### WHAT IS REQUIRED
Copy exactly the lines of the data below that run from the line holding "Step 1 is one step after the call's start" through the line holding "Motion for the", both ends included.
_____
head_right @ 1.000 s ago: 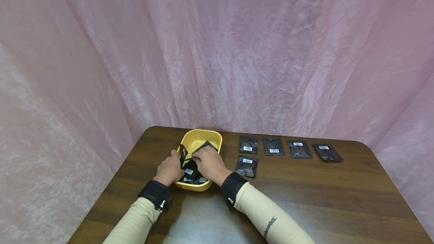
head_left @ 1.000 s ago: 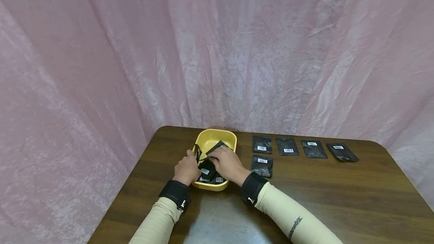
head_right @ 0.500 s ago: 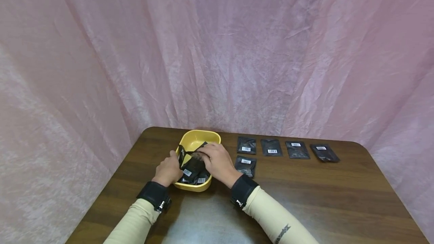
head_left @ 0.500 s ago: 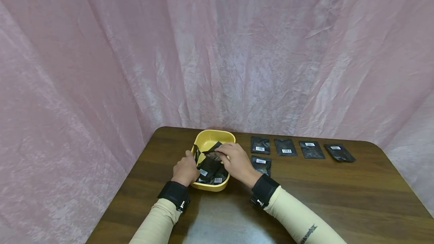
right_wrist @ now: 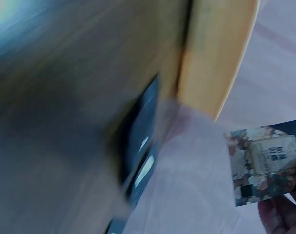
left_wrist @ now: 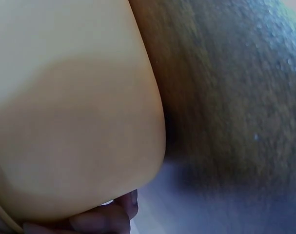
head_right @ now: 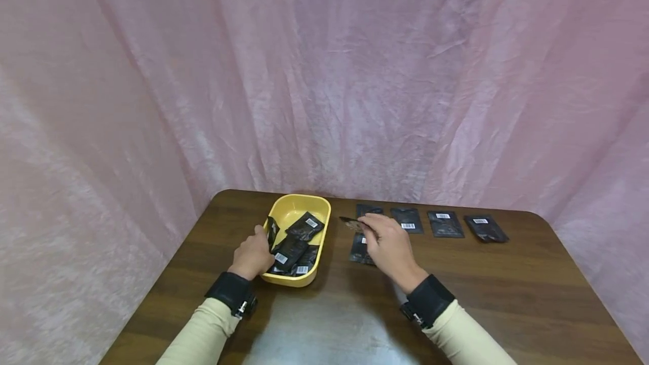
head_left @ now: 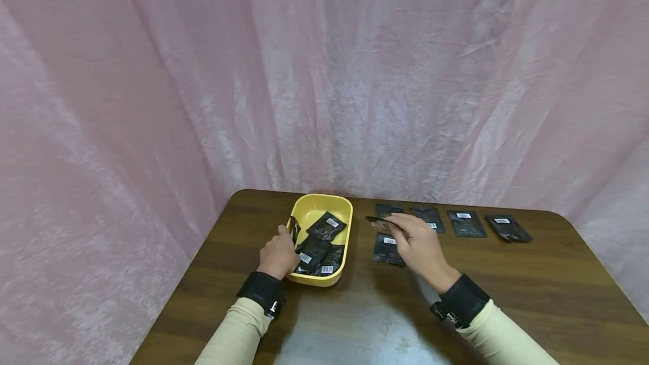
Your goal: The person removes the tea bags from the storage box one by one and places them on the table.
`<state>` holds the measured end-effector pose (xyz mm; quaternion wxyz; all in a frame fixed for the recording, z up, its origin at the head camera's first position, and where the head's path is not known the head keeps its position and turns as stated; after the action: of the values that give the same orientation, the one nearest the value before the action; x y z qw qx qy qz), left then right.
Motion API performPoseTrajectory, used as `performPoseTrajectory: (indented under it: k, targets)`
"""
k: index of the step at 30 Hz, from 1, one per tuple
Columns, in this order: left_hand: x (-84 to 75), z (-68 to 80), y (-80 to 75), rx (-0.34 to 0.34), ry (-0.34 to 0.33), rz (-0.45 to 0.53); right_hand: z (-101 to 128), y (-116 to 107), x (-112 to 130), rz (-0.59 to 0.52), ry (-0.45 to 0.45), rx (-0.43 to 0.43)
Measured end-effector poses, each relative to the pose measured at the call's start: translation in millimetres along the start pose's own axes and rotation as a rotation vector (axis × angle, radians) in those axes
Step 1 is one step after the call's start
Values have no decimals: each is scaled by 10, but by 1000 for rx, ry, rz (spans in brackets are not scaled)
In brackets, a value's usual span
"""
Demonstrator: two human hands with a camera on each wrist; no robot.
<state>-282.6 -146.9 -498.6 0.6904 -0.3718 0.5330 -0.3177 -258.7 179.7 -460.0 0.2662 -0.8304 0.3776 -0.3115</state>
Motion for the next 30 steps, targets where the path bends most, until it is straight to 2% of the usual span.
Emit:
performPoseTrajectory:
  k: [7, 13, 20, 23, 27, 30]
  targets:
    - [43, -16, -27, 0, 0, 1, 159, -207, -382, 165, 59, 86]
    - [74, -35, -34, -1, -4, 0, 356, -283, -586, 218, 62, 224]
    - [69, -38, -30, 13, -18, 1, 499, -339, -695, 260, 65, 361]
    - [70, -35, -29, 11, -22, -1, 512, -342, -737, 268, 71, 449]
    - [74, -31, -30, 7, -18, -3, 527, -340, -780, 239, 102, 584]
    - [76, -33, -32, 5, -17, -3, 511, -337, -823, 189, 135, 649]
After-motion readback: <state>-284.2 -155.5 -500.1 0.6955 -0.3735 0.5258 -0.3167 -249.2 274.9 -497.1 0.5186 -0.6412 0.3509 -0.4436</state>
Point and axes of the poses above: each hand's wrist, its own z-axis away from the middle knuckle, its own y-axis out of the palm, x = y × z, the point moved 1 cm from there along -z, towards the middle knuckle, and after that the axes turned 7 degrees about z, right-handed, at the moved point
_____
### ANSWER TO THIS EXERCISE
Step 1 is one step after the call's start
Values have no decimals: each is scaled by 10, but by 1000 for rx, ry, rz (spans in brackets are not scaled)
In brackets, a value's usual span
"""
Demonstrator: two human hands with a camera on each wrist; no robot.
<state>-282.6 -146.9 -498.6 0.6904 -0.3718 0.5330 -0.3177 -258.7 179.7 -460.0 0.2662 -0.8304 0.3776 -0.3115</state>
Motion for the next 30 steps, targets where the path bends most, until it is straight to 2% of the usual span.

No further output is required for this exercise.